Łatwe zwycięstwo nad Alexem De Minaurem i jednoczesna porażka Grigora Dimitrowa z Kanadyjczykiem Gabrielem Diallo (który zmierzy się z Musettim już dziś) w 1/8 finału Madrid Masters 1000 oznacza matematyczną pewność dla tenisisty z Carrary. Już na pewno wejdzie do pierwszej dziesiątki ATP w poniedziałek. Stanie się tym samym szóstym Włochem w erze Open, który wskoczy do elitarnego grona.
Śledź mecz Musetti - Diallo dziś, nie przed 20:00
Przed nim w czołówce rankingu znaleźli się Jannik Sinner (najlepszy nr 1), Adriano Panatta (najlepszy nr 4), Matteo Berrettini (najlepszy nr 6), Corrado Barazzutti (najlepszy nr 7) i Fabio Fognini (najlepszy nr 9).
Obejmuje to tylko graczy od momentu wprowadzenia rankingu komputerowego. Jeśli weźmiemy pod uwagę całą historię tenisa, tj. również wtedy, gdy rankingi były tworzone przez dziennikarzy, Musetti jest dziewiątym Włochem, ponieważ Nicola Pietrangeli (najlepszy ranking nr 3), Umberto De Morpurgo (najlepszy ranking nr 8) i Giorgio De Stefani (najlepszy ranking nr 9) również powinni zostać uwzględnieni.
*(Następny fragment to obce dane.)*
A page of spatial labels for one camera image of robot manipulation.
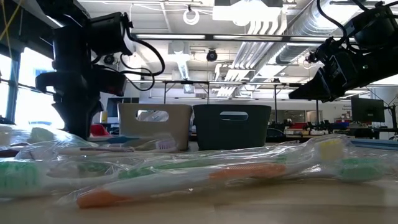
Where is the left wrist camera housing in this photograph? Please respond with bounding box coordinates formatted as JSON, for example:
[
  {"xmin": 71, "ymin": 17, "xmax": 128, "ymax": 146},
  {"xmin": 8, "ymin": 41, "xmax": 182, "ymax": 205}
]
[{"xmin": 90, "ymin": 12, "xmax": 135, "ymax": 57}]

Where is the dark wall screen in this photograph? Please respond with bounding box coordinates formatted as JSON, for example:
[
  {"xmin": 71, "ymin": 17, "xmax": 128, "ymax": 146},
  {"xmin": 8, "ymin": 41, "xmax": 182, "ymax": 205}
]
[{"xmin": 107, "ymin": 97, "xmax": 140, "ymax": 118}]

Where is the cluttered workbench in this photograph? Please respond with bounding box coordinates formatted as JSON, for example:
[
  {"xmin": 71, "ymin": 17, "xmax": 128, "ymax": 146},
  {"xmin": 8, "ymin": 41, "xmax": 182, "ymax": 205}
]
[{"xmin": 267, "ymin": 119, "xmax": 398, "ymax": 140}]

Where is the green toothbrush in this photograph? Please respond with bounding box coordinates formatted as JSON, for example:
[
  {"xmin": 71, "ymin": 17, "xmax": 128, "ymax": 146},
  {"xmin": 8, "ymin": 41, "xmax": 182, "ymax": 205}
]
[
  {"xmin": 29, "ymin": 126, "xmax": 58, "ymax": 143},
  {"xmin": 0, "ymin": 155, "xmax": 290, "ymax": 198},
  {"xmin": 334, "ymin": 157, "xmax": 386, "ymax": 184},
  {"xmin": 76, "ymin": 161, "xmax": 113, "ymax": 177}
]

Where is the purple toothbrush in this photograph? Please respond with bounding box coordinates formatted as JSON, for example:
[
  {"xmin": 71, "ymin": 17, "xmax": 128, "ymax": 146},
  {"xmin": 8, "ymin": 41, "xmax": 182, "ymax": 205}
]
[{"xmin": 57, "ymin": 139, "xmax": 178, "ymax": 156}]

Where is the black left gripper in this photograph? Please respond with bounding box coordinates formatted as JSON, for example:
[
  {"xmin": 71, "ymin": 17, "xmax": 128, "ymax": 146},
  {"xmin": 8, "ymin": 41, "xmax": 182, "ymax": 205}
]
[{"xmin": 35, "ymin": 69, "xmax": 129, "ymax": 141}]

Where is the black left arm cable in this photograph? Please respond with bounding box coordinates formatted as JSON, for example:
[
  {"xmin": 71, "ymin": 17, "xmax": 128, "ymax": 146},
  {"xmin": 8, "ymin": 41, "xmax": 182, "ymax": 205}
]
[{"xmin": 119, "ymin": 18, "xmax": 166, "ymax": 93}]

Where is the beige handled plastic basket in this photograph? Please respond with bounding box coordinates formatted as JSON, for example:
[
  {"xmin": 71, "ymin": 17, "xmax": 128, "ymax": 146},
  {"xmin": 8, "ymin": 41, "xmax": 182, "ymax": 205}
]
[{"xmin": 117, "ymin": 103, "xmax": 193, "ymax": 152}]

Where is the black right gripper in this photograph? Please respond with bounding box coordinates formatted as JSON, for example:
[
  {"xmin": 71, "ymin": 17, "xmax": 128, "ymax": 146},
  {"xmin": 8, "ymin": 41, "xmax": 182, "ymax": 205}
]
[{"xmin": 289, "ymin": 38, "xmax": 368, "ymax": 103}]

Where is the black desk monitor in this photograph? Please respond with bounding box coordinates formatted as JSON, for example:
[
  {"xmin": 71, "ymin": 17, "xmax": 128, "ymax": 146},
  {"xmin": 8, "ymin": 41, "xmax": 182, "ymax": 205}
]
[{"xmin": 351, "ymin": 97, "xmax": 386, "ymax": 124}]

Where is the dark grey handled basket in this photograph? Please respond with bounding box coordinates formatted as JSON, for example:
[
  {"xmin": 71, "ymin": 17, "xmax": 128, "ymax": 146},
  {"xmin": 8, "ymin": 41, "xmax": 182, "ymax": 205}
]
[{"xmin": 192, "ymin": 104, "xmax": 272, "ymax": 151}]

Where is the red cloth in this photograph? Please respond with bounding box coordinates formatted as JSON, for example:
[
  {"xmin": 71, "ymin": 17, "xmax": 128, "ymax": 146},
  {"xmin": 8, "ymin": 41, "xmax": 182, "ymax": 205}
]
[{"xmin": 90, "ymin": 124, "xmax": 112, "ymax": 138}]
Musetti jest również drugim najmłodszym zawodnikiem, który znalazł się w pierwszej dziesiątce po Janniku Sinnerze.
Dokąd może zajść Musetti?
Dzięki ćwierćfinałowi wygranemu w Mutua Madrid Open 2025, Musetti z pewnością będzie miał co najmniej 3350 punktów, co gwarantowałoby 10. miejsce na koniec tygodnia. Ściga go Miedwiediew z 3290 punktami, ale on właśnie pożegnał się z Madrytem. Z kolei ósme miejsce zajmuje Holger Rune z 3440 punktami. Duńczyk także nie będzie mógł powiększyć swojej przewagi, ponieważ wycofał się z turnieju przeciwko Flavio Cobollemu.
De Minaur, już poza drabinką, nie przekroczy swoich 3635 punktów. Przed nim jest Draper z 3990 i Djoković z 4130. Najlepsze, co Lorenzo może osiągnąć w tym tygodniu, to piąte miejsce. Jednak aby awansować tak wysoko, musi wygrać turniej, a jego rodak Arnaldi powinien pokonać Drapera.